WHAT NEEDS TO BE DONE: Print the entries underneath word for word, omitting whatever pictures they contain.
==== GIVEN DATA
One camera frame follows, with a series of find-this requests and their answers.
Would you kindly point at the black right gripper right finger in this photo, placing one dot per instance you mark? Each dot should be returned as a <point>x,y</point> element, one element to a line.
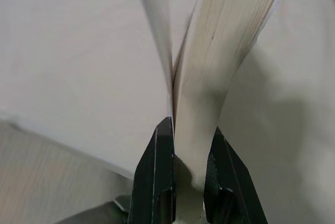
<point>230,195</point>

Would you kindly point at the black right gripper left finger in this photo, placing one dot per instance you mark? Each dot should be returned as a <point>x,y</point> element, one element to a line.
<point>154,182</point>

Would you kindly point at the white paperback book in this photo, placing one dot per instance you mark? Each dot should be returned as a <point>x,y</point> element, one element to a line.
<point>209,51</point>

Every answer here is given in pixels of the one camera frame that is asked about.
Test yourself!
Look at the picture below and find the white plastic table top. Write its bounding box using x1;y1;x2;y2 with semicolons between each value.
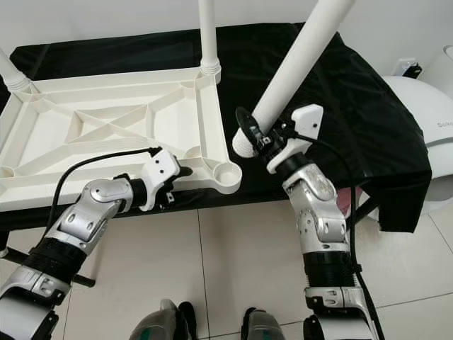
0;67;244;215

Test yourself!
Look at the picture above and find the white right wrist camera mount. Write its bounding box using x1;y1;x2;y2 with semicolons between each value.
266;103;325;175

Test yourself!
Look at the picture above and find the white round appliance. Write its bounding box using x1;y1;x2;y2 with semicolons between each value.
382;74;453;215

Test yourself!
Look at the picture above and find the grey robot right leg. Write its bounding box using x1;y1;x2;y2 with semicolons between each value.
241;307;288;340

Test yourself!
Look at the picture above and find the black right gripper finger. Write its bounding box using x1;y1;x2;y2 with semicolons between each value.
234;106;264;144

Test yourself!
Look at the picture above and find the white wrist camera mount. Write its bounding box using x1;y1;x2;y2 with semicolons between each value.
137;147;183;213
266;103;325;175

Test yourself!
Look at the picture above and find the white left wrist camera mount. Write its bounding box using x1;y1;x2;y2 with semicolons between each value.
137;147;183;213

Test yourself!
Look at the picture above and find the black tablecloth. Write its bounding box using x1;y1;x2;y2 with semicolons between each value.
0;21;434;236

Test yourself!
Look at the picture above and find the white rounded plastic container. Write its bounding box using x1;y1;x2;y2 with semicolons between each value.
440;45;453;80

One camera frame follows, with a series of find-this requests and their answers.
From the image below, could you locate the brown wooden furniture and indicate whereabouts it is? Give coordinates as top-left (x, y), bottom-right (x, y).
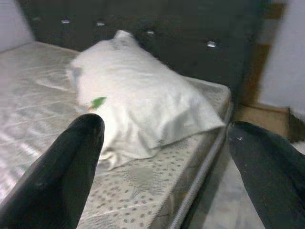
========
RESPONSE TO THE TASK:
One camera frame follows, with a series of find-this requests and their answers.
Would you kindly point at the black right gripper right finger in this photo, placing one dot per instance you mark? Each dot should be returned as a <point>x,y</point> element, one element to a line.
<point>230,195</point>

Would you kindly point at the black right gripper left finger in this photo, placing one dot per instance you mark? Each dot should be returned as a <point>x,y</point> element, one element to a line.
<point>154,182</point>

Would you kindly point at the white paperback book in this photo, placing one dot per instance you mark? Each dot should be returned as a <point>x,y</point> element, one element to a line.
<point>209,51</point>

Every answer here is given in pixels of the one camera frame that is asked about.
Test yourself!
Look at the picture below and find the white plastic table top. Write its bounding box using x1;y1;x2;y2 with semicolons between each value.
0;67;244;215

Test yourself!
Look at the picture above and find the white right wrist camera mount. Write its bounding box using x1;y1;x2;y2 with semicolons between each value.
266;103;325;175

Test yourself!
Look at the picture above and find the white round appliance. Write its bounding box using x1;y1;x2;y2 with semicolons between each value.
382;74;453;215

Test yourself!
Look at the picture above and find the grey robot right leg. Write its bounding box using x1;y1;x2;y2 with semicolons between each value.
241;307;288;340

Test yourself!
Look at the picture above and find the black right gripper finger. Write its bounding box using x1;y1;x2;y2 with semicolons between each value.
234;106;264;144

Test yourself!
Look at the picture above and find the white wrist camera mount. Write its bounding box using x1;y1;x2;y2 with semicolons between each value.
137;147;183;213
266;103;325;175

Test yourself!
Look at the picture above and find the white left wrist camera mount. Write its bounding box using x1;y1;x2;y2 with semicolons between each value.
137;147;183;213

Test yourself!
Look at the picture above and find the black tablecloth. Write its bounding box using x1;y1;x2;y2 with semicolons between each value.
0;21;434;236

Test yourself!
Look at the picture above and find the white rounded plastic container. Write its bounding box using x1;y1;x2;y2 with semicolons between each value.
440;45;453;80

One camera frame follows, with a series of find-this requests and their answers.
From the image below, could you locate the brown wooden furniture and indicate whereabouts it is? Give coordinates as top-left (x, y), bottom-right (x, y).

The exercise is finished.